I wrote this song because therapy is expensive, and turning my dad’s catastrophic dick-dictions into a honky-tonk banger is cheaper. This song as a survival guide for any kid whose family tree has more branches than a swingers’ retreat and because when your family structure resembles a rejected plotline from Sister Wives, you have two choices: develop a substance abuse problem or turn it into a goddamn honky-tonk anthem. I chose both.
This ain’t a heartwarming tale of a blended family. This is a documentary about a man who confuses love with a high-stakes game of musical chairs where the prize is alimony and the losers are his children’s therapists.
Verse 1: The Patriarch and His "Flock"
“Well, Daddy’s got a heart that just won’t quit, / He’s been down the aisle more than a little bit.”
Let’s translate this from Bullshit to English. My father doesn’t have a “heart.” He has a missionary position and a shocking lack of moral oversight. The man has a dick that’s part dowsing rod, part wrecking ball.
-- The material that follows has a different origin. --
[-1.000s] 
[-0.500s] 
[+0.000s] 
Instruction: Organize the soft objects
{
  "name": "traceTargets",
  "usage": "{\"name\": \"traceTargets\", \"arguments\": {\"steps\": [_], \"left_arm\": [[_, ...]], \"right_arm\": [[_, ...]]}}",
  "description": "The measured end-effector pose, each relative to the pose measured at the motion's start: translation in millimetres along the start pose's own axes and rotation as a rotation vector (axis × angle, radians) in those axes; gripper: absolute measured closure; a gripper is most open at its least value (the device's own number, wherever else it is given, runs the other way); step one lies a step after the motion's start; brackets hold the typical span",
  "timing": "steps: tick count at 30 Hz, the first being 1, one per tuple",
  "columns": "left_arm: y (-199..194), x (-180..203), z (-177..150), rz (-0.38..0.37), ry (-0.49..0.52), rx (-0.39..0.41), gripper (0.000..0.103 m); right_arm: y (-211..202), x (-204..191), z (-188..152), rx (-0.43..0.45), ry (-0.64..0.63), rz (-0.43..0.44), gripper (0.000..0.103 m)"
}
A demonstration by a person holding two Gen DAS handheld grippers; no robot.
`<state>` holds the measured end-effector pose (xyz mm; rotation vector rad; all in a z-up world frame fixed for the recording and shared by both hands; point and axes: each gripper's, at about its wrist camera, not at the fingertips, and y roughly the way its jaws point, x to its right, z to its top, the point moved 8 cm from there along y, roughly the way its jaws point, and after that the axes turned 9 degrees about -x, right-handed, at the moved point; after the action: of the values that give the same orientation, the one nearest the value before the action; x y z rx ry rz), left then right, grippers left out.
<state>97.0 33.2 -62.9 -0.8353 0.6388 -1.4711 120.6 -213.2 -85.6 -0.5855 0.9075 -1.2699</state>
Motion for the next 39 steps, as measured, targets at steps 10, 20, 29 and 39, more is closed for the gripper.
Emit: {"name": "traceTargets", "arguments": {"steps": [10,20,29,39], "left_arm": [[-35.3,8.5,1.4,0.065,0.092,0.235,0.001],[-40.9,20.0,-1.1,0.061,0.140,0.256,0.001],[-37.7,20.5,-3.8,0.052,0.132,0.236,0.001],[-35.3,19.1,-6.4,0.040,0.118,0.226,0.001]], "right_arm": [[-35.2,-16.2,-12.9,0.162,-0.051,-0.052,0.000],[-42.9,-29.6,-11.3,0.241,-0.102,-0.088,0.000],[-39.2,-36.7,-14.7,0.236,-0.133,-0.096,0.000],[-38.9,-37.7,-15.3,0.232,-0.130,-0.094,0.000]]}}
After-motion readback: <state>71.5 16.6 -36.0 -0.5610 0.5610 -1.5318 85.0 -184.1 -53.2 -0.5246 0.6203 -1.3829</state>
The “aisle” he walks down isn’t in a church; it’s the hallway to the fucking honeymoon suite at the Motel 6, it’s the path to the bed of his latest “convert.” This isn’t romance; it’s spiritual wife number one, two, and oh-look-another-one. He’s not a family man; he’s a cult leader with a good truck and a bad credit score. He’s been married so many times his wedding ring has a fucking frequent flyer program, and his marriage license is a fucking punch card. Tenth one’s free.
“First there was Linda, then came Sue, / Now I’ve got two step-moms, what’s a kid to do?”
This is the foundation of our little backwoods commune. Linda was Wife 1.0. Sue is Wife 2.0. They’re not exes; they’re sister-wives. Concurrent. Active. This isn’t a series of marriages; it’s a live-in subscription service my dad runs out of a double-wide. My job as the kid isn’t to have a childhood; it’s to remember which mom likes her coffee with two sugars and which one you accidentally walked in on naked.
He’s playing both sides, so he always comes out on top. Literally. And sometimes bottom. The man is versatile.
The Chorus: A Polygamist's Prayer
“I’m two-steppin’ with two step-moms, / One’s got the rhythm, the other’s all thumbs.”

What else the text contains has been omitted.